Work required: Gather all lines in the entries that include the word "frame".

Information provided:

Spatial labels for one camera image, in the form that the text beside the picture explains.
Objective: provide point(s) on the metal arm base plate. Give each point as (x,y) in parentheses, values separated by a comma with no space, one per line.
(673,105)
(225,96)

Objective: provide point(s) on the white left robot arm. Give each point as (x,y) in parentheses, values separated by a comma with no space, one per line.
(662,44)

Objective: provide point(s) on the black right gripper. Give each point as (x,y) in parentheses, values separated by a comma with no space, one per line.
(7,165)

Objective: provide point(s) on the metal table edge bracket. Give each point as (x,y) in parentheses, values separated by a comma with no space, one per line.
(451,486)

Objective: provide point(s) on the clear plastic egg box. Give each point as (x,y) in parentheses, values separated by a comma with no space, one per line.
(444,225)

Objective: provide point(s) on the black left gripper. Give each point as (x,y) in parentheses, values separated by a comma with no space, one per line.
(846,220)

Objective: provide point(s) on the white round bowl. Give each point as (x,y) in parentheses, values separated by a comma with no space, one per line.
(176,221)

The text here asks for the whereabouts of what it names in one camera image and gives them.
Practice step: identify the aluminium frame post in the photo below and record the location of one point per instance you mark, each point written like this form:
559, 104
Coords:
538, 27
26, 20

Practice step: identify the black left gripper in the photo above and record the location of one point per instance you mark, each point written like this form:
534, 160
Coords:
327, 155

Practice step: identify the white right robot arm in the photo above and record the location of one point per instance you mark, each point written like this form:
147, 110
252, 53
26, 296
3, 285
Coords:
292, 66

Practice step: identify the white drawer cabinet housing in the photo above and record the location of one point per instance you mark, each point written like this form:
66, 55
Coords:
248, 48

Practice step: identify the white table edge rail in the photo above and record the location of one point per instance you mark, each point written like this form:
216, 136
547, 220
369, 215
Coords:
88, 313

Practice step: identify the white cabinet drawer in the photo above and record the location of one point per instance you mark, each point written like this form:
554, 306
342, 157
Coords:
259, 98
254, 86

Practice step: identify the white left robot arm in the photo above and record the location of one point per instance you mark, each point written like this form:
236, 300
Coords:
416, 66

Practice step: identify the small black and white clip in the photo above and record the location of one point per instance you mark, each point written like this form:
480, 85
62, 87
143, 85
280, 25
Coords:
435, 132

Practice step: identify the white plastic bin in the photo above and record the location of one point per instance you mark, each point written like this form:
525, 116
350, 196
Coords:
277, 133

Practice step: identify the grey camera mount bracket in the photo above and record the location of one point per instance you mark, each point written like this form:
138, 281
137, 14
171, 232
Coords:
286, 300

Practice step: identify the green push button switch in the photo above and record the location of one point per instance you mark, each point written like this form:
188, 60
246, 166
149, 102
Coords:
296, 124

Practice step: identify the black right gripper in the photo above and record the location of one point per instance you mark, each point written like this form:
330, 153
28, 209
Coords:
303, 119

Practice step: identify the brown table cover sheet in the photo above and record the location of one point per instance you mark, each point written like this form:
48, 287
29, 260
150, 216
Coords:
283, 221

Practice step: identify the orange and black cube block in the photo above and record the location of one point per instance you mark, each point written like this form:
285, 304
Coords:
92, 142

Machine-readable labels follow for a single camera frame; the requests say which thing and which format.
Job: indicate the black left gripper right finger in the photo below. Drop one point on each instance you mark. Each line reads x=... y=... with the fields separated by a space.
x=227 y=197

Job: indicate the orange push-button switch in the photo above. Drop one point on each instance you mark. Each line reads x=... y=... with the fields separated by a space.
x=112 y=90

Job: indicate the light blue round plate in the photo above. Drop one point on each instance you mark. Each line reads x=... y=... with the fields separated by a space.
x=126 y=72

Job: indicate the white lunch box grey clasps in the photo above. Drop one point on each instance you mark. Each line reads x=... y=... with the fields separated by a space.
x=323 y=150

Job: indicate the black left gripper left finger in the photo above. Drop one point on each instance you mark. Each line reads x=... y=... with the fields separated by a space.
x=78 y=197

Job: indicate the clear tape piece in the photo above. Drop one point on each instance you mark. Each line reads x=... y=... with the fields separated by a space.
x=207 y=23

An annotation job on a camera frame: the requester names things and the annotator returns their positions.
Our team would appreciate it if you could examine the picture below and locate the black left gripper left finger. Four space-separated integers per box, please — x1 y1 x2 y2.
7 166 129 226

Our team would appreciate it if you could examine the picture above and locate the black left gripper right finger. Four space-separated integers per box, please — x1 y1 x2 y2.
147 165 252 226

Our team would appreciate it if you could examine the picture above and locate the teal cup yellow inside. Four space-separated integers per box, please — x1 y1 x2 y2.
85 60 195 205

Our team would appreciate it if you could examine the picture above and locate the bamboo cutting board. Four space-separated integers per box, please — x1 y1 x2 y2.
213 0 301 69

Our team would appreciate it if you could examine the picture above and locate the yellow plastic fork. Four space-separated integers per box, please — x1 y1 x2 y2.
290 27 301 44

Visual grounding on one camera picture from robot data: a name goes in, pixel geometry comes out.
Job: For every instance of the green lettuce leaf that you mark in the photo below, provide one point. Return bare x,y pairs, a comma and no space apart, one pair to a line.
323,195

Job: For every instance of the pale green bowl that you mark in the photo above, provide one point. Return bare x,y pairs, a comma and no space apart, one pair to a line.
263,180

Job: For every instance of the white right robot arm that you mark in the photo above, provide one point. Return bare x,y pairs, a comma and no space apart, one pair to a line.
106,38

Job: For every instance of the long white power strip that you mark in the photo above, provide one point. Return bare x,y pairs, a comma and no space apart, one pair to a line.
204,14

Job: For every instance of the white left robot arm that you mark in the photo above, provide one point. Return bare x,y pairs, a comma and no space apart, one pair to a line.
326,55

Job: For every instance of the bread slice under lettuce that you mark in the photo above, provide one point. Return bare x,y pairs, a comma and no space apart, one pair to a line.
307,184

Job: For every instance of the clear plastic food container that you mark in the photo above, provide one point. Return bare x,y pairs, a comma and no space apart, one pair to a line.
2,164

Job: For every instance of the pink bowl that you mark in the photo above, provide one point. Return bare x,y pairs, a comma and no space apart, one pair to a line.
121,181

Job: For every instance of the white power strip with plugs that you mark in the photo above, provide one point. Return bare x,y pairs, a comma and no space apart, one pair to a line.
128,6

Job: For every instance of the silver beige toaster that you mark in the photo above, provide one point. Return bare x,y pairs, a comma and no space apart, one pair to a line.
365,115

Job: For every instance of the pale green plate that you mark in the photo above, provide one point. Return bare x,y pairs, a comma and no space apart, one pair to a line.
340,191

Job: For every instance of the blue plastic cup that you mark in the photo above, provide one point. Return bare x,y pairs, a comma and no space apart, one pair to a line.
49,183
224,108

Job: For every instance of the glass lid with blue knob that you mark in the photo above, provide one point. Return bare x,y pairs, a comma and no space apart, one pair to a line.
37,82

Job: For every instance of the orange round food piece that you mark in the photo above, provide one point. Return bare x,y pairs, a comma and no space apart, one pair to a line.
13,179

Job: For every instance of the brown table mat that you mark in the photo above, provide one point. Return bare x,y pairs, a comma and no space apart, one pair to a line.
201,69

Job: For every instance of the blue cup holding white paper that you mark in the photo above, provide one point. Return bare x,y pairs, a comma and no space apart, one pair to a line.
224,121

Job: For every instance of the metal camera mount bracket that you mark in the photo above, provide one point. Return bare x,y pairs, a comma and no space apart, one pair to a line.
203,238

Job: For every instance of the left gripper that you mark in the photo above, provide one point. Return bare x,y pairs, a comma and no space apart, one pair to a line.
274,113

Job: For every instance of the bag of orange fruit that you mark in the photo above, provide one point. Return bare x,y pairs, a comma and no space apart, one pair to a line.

Result of the task:
Practice step: identify the aluminium frame post in the photo below and record the location of one point per instance you mark, each point written like this form:
Machine-readable labels follow for a single camera frame; the requests say which thing and which format.
An annotation job on a camera frame: the requester names things and the annotator returns their positions.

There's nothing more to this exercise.